ICE déployé dans les aéroports américains dès lundi, confirme l'administration Trump
Ce n'était pas qu'une menace. Des agents de la police de l'immigration (ICE) seront bel et bien déployés dans les grands aéroports américains dès lundi, a fait savoir le conseiller à l'immigration de Donald Trump, appuyant le chantage brandi un jour plus tôt par le président des États-Unis.
Une réponse aux files d'attente interminables
« Si les démocrates d'extrême gauche ne signent pas immédiatement un accord pour que notre pays soit de nouveau libre et sûr, je vais déployer nos brillants et patriotes agents de l'ICE dans les aéroports », avait dégainé le président des États-Unis. L'idée étant de coller l'ICE aux contrôles de sécurité des aéroports où l'attente peut durer des heures par manque de personnel de l'Agence de sécurité dans les transports (TSA), qui ne sont pas payés du fait d'une paralysie budgétaire partielle.

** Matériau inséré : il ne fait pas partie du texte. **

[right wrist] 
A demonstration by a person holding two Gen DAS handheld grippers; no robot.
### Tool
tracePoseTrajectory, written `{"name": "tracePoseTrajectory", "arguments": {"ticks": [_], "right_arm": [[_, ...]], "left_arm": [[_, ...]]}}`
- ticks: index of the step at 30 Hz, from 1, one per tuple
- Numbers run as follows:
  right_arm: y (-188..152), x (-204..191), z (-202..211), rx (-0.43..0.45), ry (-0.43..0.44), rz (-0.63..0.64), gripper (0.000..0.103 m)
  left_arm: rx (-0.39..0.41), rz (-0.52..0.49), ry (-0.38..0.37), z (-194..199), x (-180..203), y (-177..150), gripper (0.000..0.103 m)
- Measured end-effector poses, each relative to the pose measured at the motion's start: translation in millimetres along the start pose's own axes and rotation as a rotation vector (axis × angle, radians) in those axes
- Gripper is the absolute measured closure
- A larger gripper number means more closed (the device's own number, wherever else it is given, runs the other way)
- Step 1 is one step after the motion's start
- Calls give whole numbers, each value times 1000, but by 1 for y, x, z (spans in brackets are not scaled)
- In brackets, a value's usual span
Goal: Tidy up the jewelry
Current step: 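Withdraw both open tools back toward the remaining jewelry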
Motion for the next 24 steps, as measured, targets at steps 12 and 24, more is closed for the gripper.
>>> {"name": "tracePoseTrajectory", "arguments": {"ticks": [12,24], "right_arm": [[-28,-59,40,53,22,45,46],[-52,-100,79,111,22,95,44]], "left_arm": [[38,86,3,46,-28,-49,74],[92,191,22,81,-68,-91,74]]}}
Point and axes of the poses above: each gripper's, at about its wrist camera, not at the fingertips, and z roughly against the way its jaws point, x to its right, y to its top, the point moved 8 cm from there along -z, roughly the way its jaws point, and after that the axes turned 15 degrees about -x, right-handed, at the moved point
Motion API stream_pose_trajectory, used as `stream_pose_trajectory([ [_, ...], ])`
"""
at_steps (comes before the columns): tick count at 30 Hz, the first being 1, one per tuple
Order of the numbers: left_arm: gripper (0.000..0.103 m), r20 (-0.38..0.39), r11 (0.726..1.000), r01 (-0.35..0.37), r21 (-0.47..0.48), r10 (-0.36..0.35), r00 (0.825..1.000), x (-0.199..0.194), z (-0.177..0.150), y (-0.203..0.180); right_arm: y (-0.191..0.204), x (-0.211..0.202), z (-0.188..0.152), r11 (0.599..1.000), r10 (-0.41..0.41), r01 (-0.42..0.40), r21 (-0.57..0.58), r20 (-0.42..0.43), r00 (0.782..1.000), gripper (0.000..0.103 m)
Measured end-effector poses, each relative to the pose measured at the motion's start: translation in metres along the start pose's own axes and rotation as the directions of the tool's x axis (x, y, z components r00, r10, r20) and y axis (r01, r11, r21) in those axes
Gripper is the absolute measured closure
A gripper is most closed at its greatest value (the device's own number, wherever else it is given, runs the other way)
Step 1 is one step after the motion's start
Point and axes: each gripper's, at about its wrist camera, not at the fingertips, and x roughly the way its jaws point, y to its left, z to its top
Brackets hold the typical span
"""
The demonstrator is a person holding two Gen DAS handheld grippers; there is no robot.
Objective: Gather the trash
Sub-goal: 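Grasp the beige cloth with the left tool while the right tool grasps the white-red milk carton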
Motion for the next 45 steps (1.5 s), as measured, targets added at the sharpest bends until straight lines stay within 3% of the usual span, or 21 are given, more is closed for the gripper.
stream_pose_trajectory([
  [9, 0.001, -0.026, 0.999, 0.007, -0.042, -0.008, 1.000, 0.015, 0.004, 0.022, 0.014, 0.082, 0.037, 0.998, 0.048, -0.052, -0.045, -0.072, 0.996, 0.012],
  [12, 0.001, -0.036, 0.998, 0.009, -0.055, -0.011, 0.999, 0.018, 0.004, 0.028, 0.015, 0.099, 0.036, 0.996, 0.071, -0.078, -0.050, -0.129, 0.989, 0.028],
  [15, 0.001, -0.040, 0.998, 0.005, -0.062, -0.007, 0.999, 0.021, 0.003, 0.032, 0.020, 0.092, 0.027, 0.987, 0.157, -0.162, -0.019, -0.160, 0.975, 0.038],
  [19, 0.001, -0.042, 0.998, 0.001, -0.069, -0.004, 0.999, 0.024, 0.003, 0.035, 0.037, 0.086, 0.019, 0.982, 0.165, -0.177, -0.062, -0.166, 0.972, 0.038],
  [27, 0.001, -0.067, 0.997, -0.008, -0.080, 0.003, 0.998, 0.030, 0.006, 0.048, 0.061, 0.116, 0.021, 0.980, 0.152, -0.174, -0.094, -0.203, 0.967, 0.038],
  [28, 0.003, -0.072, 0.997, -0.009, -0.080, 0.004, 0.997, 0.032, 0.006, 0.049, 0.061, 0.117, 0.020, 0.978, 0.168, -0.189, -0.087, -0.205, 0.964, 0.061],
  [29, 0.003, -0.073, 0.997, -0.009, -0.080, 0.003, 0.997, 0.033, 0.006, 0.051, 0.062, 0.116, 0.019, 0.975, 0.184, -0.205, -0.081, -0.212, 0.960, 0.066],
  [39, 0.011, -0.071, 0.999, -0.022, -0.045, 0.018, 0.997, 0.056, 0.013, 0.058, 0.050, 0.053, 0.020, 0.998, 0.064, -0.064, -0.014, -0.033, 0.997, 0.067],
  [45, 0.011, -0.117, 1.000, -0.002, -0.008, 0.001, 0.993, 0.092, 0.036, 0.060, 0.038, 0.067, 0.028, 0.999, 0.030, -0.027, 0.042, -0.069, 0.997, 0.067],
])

La priorité aux grands aéroports
Questionné sur la chaîne CNN dimanche matin, le conseiller à l'immigration Tom Homan a confirmé qu'un nombre - indéterminé à ce stade - d'agents de la police de l'immigration serait déployé lundi, en donnant « la priorité aux grands aéroports où les files d'attente sont les plus longues, de trois heures ».
Il a précisé que les détails du déploiement étaient en cours d'élaboration avec les responsables d'ICE et de la TSA. « Nous serons dans les aéroports demain, aidant la TSA à faire avancer ces files d'attente », a-t-il affirmé. Selon Tom Homan, l'objectif est que les policiers soient chargés de simples tâches sécuritaires, comme la surveillance des portes de sortie, afin que les agents de la TSA puissent être concentrés aux postes de contrôle spécialisés. « Je ne vois pas un agent ICE superviser un scanner à rayons X, parce qu'il n'a pas été formé pour ça », a-t-il relevé.
Jusqu'à 40 % d'absentéisme
Depuis le 14 février, le financement du DHS, qui chapeaute la TSA, est gelé en raison du profond différend entre démocrates et républicains au Congrès sur les pratiques de la police de l'immigration, très contestées à gauche. En raison de ce « shutdown » partiel, des milliers de fonctionnaires fédéraux du DHS ont été mis au chômage technique, tandis que des milliers d'autres, aux fonctions considérées comme essentielles, continuent de travailler sans être payés.
Le ministre des Transports Sean Duffy a indiqué dimanche sur ABC que la situation allait être « bien pire » à mesure que le temps passait car de plus en plus d'agents de la TSA « vont démissionner ou ne pas se présenter à leur poste », afin « de prendre un autre emploi pour acheter de la nourriture et payer leur loyer ». Actuellement, « il y a un taux moyen d'absentéisme de 10 % aux aéroports », mais jusqu'à « 30 % à 40 % » par endroits, a-t-il précisé.
Cette mesure d'urgence souligne l'impact croissant du shutdown budgétaire sur la sécurité aéroportuaire et les tensions politiques persistantes autour de l'immigration aux États-Unis. Le déploiement de l'ICE, bien que temporaire, pourrait susciter des débats sur le rôle des forces de l'ordre dans des contextes non traditionnels.